Bennett’s also afraid for students and families who are going through financial hardship as a result of the pandemic. Financial difficulties and lack of access to technology could pose an obstacle for some students this semester, he said.
“In March, when we were doing remote learning, we were hearing a lot about students’ parents losing their jobs,” Bennett said. “Then they would lose their phones or internet connection, so that made it harder to contact parents or check in on students to make sure they were doing well mentally.”
Parents and educators marched to SCSD’s offices on Monday, the first day of classes in the district, to demand more information about how SCSD plans to provide students with the resources they need for online learning.
Students’ access to quality online education is not equal, Bennett said. While students who attend schools in Syracuse’s suburbs may have access to robust technology that supports remote and hybrid learning, those who go to school in the city or in rural towns may struggle to grasp new material and connect with teachers, he said.
New York state mandates that students receive 1,200 minutes of lab time for science classes, even if students are learning online. Bennett will implement virtual physics labs for students to observe, but he’s not sure if they’ll be effective.
At Fayetteville-Manlius High School, students attending in-person will meet in smaller classes. The Fayetteville-Manlius School District began remote learning Sept. 10 and moved to hybrid and remote learning options the following day.
The hybrid model will foster a greater connection between students and teachers, said Sheila Coughlin, a social worker and home-school liaison at the school.
“As teachers and educators, we’re trying to keep everyone engaged in-person and keep them connected online,” she said. “Education is about relationships and that personal connection.”
But in-person classes may not make up for all the social opportunities students have lost this year. Sports and other after-school activities usually provide students with an outlet to relieve stress and socialize with their peers, but with the pandemic putting many of those activities on hold, students and staff may feel increasingly isolated, Coughlin said.

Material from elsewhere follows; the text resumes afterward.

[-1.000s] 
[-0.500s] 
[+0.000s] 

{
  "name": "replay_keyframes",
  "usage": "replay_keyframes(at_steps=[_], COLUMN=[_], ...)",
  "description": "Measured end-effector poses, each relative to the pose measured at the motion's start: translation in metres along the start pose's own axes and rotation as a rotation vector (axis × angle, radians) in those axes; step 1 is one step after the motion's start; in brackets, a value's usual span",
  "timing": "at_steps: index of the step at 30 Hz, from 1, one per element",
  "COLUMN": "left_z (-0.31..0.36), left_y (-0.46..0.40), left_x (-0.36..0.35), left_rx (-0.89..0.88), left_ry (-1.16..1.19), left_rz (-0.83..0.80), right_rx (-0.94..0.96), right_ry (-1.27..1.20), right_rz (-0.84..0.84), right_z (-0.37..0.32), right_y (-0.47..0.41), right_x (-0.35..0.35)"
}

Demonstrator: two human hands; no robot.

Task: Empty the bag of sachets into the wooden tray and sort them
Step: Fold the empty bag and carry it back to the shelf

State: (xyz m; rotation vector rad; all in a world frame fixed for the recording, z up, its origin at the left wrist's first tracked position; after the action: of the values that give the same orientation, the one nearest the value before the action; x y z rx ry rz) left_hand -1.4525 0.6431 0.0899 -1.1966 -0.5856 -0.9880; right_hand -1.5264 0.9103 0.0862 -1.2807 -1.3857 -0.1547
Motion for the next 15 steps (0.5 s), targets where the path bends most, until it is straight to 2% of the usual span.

A majority of students will have to connect with their peers virtually or through social media, Molloy said. Students entering new schools are more likely to feel excluded when participating in online courses with new teachers, she said.
Organizations dedicated to mental health are also concerned that the increased amount of time that students are spending online could increase cyberbullying, Molloy said.
“A student who was at risk for cyberbullying before may now be at more risk,” she said. “We’ve always known it to be a problem, but now we have elevated the amount of screentime that students are having.”
Many teachers feel anxious about not being able to check up on students, especially those who may lack a stable learning environment at home, Molloy said.
“Having lost those opportunities to have those daily connections and check-ins with students they’re worried about,” Molloy said. “That weighs emotionally on teachers.”